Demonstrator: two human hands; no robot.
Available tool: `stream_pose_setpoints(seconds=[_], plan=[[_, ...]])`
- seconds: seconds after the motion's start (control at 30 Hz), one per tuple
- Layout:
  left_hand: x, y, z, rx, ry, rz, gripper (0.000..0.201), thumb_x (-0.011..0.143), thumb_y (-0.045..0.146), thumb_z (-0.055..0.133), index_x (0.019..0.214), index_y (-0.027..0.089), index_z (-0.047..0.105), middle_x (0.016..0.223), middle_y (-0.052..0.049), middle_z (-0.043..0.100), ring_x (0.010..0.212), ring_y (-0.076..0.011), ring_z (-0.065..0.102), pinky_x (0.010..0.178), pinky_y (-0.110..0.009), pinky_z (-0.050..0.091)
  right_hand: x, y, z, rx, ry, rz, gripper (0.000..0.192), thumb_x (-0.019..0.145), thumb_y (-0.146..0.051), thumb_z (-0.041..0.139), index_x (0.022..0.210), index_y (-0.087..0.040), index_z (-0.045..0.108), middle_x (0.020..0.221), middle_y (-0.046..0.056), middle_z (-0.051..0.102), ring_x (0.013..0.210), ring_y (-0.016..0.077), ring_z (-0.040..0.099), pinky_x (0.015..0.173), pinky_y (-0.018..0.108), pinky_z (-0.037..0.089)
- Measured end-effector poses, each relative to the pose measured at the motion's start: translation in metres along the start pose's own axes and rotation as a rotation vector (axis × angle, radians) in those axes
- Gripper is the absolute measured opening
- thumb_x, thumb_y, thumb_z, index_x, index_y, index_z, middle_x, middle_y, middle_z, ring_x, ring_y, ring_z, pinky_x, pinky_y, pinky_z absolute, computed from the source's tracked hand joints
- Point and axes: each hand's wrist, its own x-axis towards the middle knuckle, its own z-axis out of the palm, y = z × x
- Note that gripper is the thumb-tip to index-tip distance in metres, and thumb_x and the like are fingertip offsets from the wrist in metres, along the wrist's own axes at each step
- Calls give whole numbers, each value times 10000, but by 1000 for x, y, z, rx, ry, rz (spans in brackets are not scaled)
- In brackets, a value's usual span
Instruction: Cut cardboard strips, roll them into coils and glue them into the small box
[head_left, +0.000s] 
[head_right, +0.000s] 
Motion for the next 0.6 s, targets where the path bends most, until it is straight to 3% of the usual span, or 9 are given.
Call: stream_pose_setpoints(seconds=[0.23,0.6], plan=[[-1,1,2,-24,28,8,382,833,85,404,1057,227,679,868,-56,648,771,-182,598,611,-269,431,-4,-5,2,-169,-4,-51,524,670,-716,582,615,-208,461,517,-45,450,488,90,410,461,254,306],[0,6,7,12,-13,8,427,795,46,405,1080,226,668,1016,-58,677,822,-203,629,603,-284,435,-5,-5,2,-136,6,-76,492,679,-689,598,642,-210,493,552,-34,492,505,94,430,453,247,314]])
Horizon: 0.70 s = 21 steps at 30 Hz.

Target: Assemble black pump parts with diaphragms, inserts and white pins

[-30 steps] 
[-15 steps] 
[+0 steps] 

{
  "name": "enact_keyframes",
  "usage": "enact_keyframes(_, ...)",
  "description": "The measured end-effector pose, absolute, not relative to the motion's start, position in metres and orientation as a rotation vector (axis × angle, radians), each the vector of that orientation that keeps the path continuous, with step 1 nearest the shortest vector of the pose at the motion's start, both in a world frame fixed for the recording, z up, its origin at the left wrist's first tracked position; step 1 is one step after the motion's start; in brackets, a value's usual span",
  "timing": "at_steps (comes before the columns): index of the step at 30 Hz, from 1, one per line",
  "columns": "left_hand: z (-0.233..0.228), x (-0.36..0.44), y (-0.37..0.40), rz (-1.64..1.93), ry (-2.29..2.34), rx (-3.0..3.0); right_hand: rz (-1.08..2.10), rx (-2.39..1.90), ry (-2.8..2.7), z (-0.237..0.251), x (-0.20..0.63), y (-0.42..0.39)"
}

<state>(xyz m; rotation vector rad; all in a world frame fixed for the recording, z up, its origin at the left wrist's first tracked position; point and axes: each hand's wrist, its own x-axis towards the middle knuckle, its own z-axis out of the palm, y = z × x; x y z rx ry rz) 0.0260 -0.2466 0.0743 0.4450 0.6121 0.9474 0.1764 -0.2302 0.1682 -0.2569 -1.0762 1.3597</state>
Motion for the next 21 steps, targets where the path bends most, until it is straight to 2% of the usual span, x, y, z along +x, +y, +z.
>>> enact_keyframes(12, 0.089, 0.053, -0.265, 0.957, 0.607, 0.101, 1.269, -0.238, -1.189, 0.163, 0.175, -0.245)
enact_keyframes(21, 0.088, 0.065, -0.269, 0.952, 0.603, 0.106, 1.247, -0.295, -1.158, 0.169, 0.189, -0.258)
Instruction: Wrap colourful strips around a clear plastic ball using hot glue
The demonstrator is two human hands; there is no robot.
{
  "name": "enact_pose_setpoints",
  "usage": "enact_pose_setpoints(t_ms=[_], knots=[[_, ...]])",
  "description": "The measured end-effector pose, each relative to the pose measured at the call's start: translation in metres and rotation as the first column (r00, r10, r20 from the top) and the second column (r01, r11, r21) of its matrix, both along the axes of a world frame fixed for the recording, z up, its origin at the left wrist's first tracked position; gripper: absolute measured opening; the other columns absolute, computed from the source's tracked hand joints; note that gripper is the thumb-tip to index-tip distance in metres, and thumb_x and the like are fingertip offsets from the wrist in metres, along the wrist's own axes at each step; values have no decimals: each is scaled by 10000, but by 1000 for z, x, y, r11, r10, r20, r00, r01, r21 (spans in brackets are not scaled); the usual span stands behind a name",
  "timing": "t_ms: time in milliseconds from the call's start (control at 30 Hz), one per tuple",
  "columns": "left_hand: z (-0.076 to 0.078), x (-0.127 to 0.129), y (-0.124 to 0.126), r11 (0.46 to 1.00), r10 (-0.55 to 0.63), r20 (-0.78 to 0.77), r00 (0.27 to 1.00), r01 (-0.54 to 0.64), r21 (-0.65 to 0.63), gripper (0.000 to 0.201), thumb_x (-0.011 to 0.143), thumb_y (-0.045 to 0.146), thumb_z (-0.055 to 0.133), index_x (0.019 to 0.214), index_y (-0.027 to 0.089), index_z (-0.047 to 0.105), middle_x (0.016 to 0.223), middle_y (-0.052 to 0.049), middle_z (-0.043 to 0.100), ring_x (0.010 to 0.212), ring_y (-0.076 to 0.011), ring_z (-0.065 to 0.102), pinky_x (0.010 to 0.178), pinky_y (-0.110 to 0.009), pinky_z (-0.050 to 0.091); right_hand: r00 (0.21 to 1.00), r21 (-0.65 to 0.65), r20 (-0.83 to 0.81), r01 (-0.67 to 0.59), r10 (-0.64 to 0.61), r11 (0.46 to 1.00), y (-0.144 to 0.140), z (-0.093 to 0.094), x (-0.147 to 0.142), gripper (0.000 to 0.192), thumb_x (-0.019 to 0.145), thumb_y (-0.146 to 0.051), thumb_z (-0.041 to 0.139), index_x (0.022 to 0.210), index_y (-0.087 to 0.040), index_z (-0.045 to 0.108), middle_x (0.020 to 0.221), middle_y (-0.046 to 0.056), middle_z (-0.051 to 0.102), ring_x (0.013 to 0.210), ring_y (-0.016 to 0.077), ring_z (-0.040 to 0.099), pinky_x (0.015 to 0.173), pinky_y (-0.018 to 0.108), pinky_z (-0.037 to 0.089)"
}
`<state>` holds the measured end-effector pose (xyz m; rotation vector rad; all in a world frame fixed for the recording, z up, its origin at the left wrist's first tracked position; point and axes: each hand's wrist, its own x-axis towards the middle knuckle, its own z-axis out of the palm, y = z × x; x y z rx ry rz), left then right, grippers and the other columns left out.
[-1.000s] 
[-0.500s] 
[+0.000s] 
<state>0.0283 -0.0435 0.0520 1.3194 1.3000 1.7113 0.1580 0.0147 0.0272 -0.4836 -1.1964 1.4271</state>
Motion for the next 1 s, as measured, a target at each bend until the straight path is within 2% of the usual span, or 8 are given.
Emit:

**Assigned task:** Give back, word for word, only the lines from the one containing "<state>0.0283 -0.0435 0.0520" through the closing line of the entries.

**Solution to this problem:**
<state>0.0283 -0.0435 0.0520 1.3194 1.3000 1.7113 0.1580 0.0147 0.0272 -0.4836 -1.1964 1.4271</state>
Motion for the next 1 s, as measured, a target at each bend until the straight path is within 2% of the usual span, or 8 are given.
Emit:

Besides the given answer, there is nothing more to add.